Plus, when you’ve got a subject with big dreamy eyes, like these guys, you want to make the most of them and make sure those big eyes have a little catchlight. For the formula that worked the best for me in this situation, hit the jump.
My gear consisted of a D90 with my favorite lightweight tele, the 70-300mm VR Nikkor, and a shoe mounted SB800. I had my ISO at 400, but upped it to 800 and then 1200 as the afternoon progressed and light levels dropped.

I wanted the flash to fill in the shadows and add a little sparkle, but not be obvious. Since the lemurs where jumping around a bit, and never stayed put for too long (until later in the afternoon, after they ate their fill of local bananas), I opted for Shutter priority.

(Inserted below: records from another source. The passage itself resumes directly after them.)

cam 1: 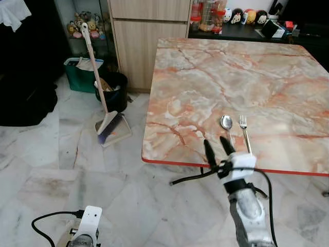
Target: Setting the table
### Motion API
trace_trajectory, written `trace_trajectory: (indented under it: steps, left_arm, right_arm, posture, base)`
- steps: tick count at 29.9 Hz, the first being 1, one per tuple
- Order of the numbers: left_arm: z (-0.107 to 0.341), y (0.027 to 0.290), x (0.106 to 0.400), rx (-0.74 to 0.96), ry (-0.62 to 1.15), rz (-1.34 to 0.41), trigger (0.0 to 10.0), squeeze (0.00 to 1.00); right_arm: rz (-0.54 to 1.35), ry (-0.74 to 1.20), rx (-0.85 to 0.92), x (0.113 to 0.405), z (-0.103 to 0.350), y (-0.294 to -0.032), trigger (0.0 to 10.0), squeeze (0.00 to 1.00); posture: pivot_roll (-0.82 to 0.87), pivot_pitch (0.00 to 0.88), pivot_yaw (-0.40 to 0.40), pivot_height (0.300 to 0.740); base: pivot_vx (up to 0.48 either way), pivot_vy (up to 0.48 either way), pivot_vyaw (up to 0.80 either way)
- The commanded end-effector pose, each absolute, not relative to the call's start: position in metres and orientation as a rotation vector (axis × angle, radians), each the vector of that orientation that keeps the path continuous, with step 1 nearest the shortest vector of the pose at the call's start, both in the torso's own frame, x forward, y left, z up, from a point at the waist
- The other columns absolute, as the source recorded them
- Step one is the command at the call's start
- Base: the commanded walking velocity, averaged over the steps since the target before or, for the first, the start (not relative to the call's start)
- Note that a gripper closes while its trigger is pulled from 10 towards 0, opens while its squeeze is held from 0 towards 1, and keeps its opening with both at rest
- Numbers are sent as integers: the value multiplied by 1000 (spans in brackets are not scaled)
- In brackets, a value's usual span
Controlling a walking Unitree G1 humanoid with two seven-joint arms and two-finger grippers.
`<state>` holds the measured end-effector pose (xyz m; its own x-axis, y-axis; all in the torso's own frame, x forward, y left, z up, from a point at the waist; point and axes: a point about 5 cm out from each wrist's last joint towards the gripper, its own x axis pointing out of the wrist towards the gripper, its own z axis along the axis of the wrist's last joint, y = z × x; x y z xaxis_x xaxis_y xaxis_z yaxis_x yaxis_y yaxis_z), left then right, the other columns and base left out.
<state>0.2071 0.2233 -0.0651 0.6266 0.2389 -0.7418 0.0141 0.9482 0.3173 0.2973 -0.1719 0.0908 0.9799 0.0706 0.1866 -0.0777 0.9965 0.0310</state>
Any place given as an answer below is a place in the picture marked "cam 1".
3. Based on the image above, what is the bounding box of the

I set my shutter speed to the highest sync speed the D90 allows, 1/200th of a second. I usually shoot aperture priority, but in this case, if I got into bright light, I didn’t want the shutter speed to go higher than the highest sync speed.

Photo © Bob Krist

It’s important that you shut off the FP, or high speed sync feature, on the camera when you do this. Otherwise, the shutter speed will jump over the top synch speed, but the small pulses of flash that the Speedlights put out in this mode just don’t have the “oomph” to carry very far.
Since I was mixing flash and available light, I backed off on both the flash and available light exposures, settling -1 on my camera for the available light exposure and -1 on the SB 800. In the photo world, two “minus ones equal a zero” that is, a decent exposure.

Think about it, you underexpose the flash by one f-stop, the available light by one f-stop, but when added together they equal a zeroed out, or normal, exposure. Most of the time this formula worked well and really brought out the eyes, but didn’t look “flashy”. If I got a lemur in deep deep shade, I’d drop the shutter speed accordingly. But that -1, -1 ratio worked consistently.

Mixing a little flash with available light is great anytime you have to shoot critters in trees or on plants or anyplace where the light can be spotty. Experiment to make sure you achieve the right balance and avoid that direct flash look. When it works, it looks great, and thanks to my buddy Phil Flash, I had a very productive afternoon in the jungle.

This Post Has 7 Comments

  1. Nice captures Bob – The balance between available and flash fit very nicely. Hope you are having a great time, just stay clear of those crazy pirates!!!

  2. bob, did those lemurs freak at the flash, or take it in stride? they look mighty calm in these shots.

    1. Don: Nope, flash didn’t bother the creatures. Maybe it was the Valium-laced bananas we brought with us! (PS. That’s a joke).

  3. Bob: If you dial in -1 stop exposure compensation on the camera would not that also affect the strobe exposure as well since it is attached to the camera in this case. I had been under the impression that the exposure compensation would be global to include the flash as well. I use this technique all the time with a D300 and usually have to increase my flash compensation to equal it out. Not that it is mathematical in any way or that you want an equal balance. Just a little puzzled. But this is normal for me.

    1. Bob: When you put it that way, it makes sense, so maybe I wasn’t equally out the flash, but dialing it down even further. It looked right in the jungle, so I went with it, but now that you mention it, in other situations, when I pull back on the available light exposure, I do have to do away with the – flash compensation or even plus it.
      Man, it’s a good thing we’re shooting digital! In the film days, I’d hate to find out my formula was wrong after flying 8, 000 miles home…

  4. Bob-
    Were you using TTL or TTL-BL with your SB-800?
    Depending on the flash mode, you could get different results from the minus compensation.


    1. Jason: Good point, and to tell you the truth, I think it was TTL BL but I couldn’t swear to it.